As Veronica has pointed out there are situations where a Title Deed (full variety) has been issued but the purchaser is unable/unwilling to pay the Property Transfer Fees. This is a problem as the property has to be transferred twice. (i) from the original vendor to the first buyer and (2) from the first buyer to the second buyer - and the Property Transfer Fees also have to be paid twice.

In situations where are property has been bought and it's Title Deed has not been issued, a second buyer needs a vesting/assignment contract. This type of contract puts the the second buyer in the same position as the first buyer when the latter bought the property. The fee for depositing a vesting/assignment contract at the Land Registry is higher than the fee for depositing a normal contract (€50). The fee is 0.5% of the value of the original contract or the vesting/assignment contract (whichever is higher); the minimum fee is €50 and maximum fee €3000.

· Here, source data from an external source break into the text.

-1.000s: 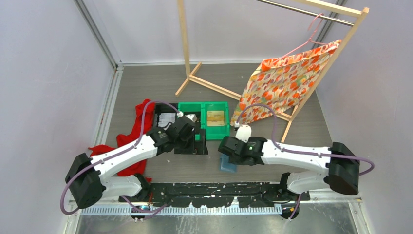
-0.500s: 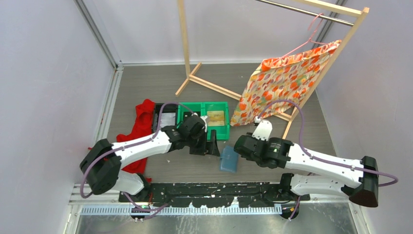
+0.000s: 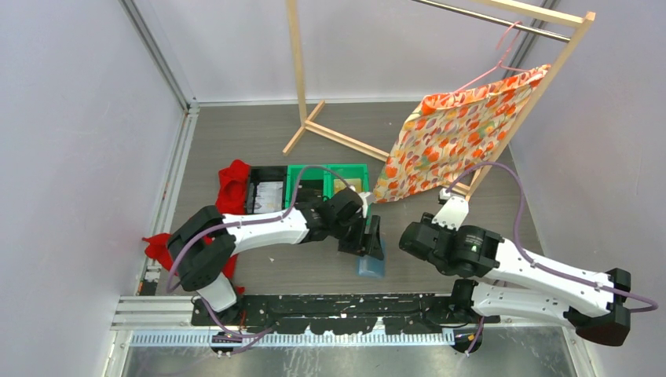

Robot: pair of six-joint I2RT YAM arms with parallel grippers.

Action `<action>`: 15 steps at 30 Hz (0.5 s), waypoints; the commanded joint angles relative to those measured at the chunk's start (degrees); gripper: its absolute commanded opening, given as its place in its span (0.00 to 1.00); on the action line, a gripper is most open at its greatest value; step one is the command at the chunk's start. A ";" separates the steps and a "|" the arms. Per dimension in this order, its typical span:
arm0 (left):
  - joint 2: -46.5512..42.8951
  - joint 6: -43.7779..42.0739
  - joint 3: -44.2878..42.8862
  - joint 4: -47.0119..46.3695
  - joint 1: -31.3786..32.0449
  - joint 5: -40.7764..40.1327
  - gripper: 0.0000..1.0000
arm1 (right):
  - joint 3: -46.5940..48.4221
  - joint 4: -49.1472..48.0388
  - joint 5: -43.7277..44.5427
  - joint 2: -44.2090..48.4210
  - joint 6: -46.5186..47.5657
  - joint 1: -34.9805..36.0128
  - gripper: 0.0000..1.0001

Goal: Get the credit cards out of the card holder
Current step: Open the card holder at the center of the board.

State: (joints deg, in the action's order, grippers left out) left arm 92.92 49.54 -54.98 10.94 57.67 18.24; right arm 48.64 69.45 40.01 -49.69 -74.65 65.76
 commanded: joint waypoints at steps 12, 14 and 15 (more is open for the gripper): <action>10.04 -0.32 -12.64 -10.59 5.63 10.13 0.70 | 2.30 10.14 5.25 6.95 -8.23 -0.12 0.42; 11.70 0.21 -13.34 -11.91 5.68 10.97 0.70 | 2.42 10.09 5.20 6.80 -8.19 -0.15 0.42; 12.44 0.39 -13.54 -12.66 5.70 11.28 0.70 | 2.42 10.02 5.10 6.80 -8.20 -0.10 0.42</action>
State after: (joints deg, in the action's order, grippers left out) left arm 103.04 49.23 -66.26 3.25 63.02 26.30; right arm 48.66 78.46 42.24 -42.57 -80.51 65.76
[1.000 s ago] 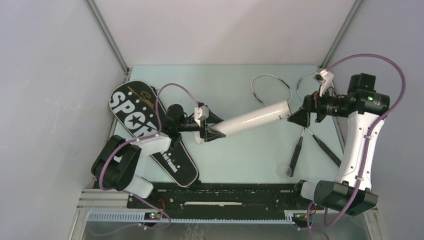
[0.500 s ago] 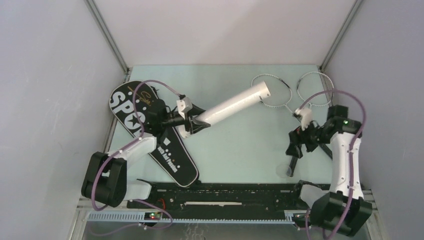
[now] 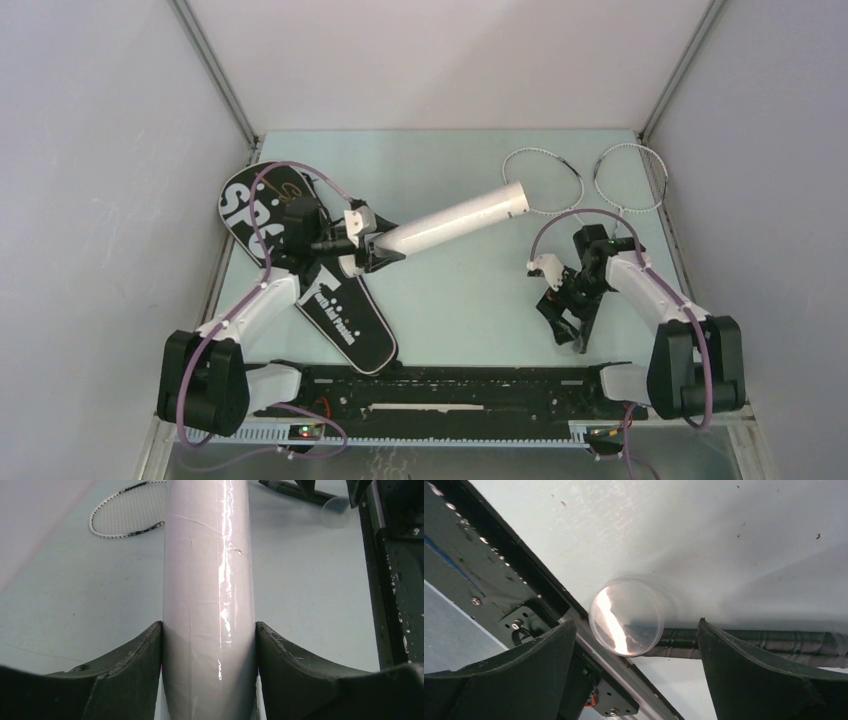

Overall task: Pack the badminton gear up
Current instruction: Close the lid on the shuttle tube.

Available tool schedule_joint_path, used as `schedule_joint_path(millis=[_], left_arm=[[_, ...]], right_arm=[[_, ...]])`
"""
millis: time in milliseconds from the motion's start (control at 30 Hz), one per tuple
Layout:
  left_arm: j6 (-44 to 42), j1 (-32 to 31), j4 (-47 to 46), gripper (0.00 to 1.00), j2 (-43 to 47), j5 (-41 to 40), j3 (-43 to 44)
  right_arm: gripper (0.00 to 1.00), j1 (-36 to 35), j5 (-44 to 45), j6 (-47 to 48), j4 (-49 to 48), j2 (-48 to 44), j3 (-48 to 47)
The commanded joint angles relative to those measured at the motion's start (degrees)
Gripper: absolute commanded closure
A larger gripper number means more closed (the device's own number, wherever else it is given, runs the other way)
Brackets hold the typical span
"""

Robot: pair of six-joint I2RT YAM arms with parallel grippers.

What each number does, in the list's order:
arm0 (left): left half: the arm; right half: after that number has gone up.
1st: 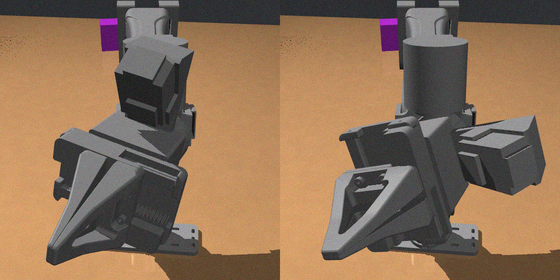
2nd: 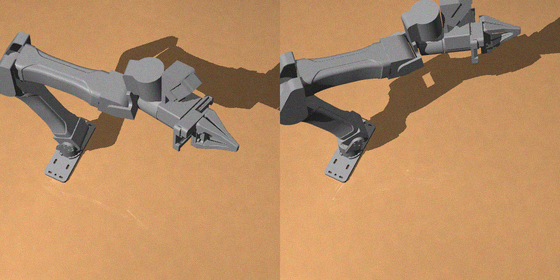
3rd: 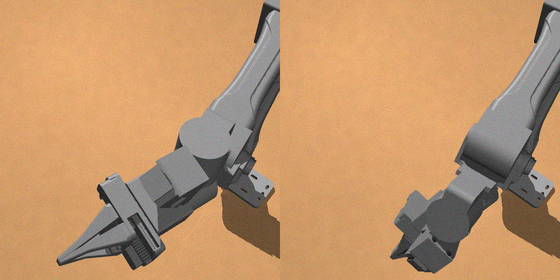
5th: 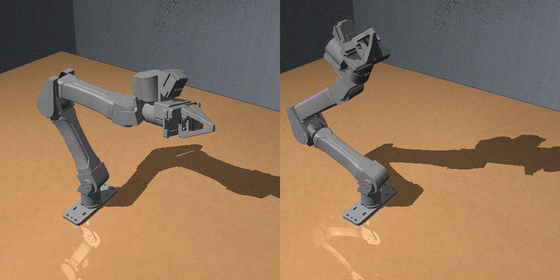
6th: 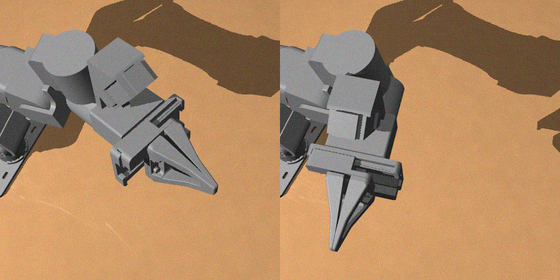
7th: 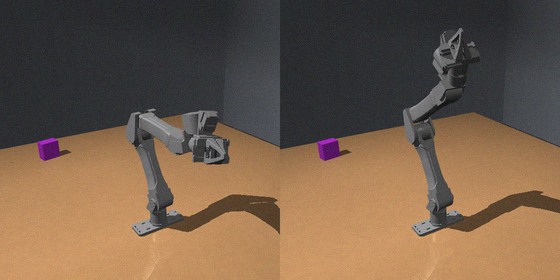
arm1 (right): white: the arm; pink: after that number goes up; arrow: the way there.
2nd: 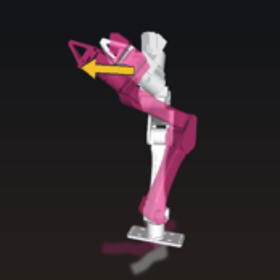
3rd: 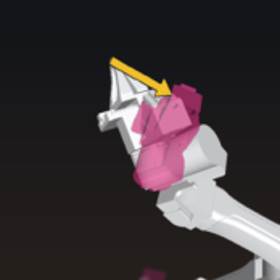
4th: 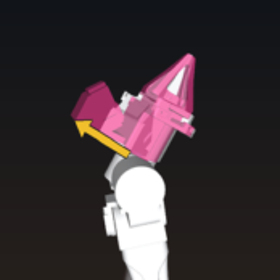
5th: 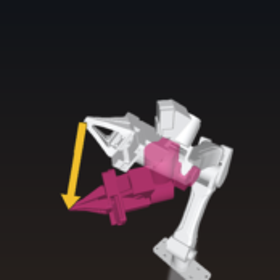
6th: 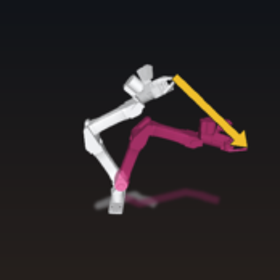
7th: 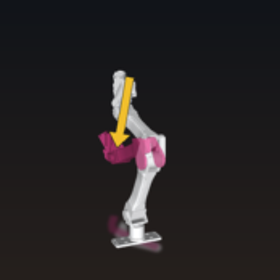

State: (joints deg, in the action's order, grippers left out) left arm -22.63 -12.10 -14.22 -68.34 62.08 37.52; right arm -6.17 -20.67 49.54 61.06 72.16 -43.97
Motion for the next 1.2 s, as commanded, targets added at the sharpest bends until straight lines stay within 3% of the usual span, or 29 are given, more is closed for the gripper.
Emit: schedule_joint_path(millis=[0, 400, 833, 1167], left_arm=[[-12.95, 0.41, 11.85, 0.53, 2.53, 2.46, 6.34], [-19.1, -1.2, 17.52, 0.52, 1.01, 2.4, 7.2], [-21.85, -2.06, 18.61, 0.52, 1.54, 1.02, 5.98], [-38.66, -1.99, 35.88, 0.51, 2.21, -1.87, 5.11]], right_arm=[[0.0, -1.71, 4.04, -0.52, -2.75, 4.57, -0.42], [0.0, -1.81, 4.04, 1.26, 2.35, 9.99, -0.95], [0.15, -1.27, -1.04, 0.03, 1.76, 14.93, -0.42], [0.28, -0.72, -3.94, -1.16, 0.72, 16.38, -0.42]])
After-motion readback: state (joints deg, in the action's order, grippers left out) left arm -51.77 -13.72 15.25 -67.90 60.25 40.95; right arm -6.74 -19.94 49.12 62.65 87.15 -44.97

It's essential that when you buy a property in Cyprus you instruct an independent lawyer to investigate precisely what you're buying and any planning issues, problems with the Title, etc. and advise you accordingly.

(The vendor may advise you that you can register your share in a property. This is sometimes the case if you buy 'off-plan'. So if a developer's building 8 identical properties, you may be offered a 12.5% share of the total. This doesn't provide you with any benefit if the land is mortgaged. But if the land isn't mortgaged and the developer goes bust, you will own a 12.5% share of the land that you may be able to sell to recover some of your money.)

Regards,


----------



## Veronica (Apr 5, 2008)

Make sure that you do not allow the estate agent to talk you into using a solicitor of their choice.
Also if you are buying on the East coast I would strongly advise that you use a Limassol or Nicosia Law firm. We were told by the lawyer in Nicosia who has been taking other lawyers to court for shady practices that the East side has the most crooked lawyers on the island.
He is the one who took on the Connor O'Dwyer case. You can google that.


----------



## Shotokan101 (Mar 29, 2019)

Thanks for the additional information folks - all very useful 

Jim


----------



## nhowarth (Dec 6, 2017)

The UK Foreign and Commonwealth Office publishes a list of lawyers in Cyprus that you may find useful. You can view it by clicking here.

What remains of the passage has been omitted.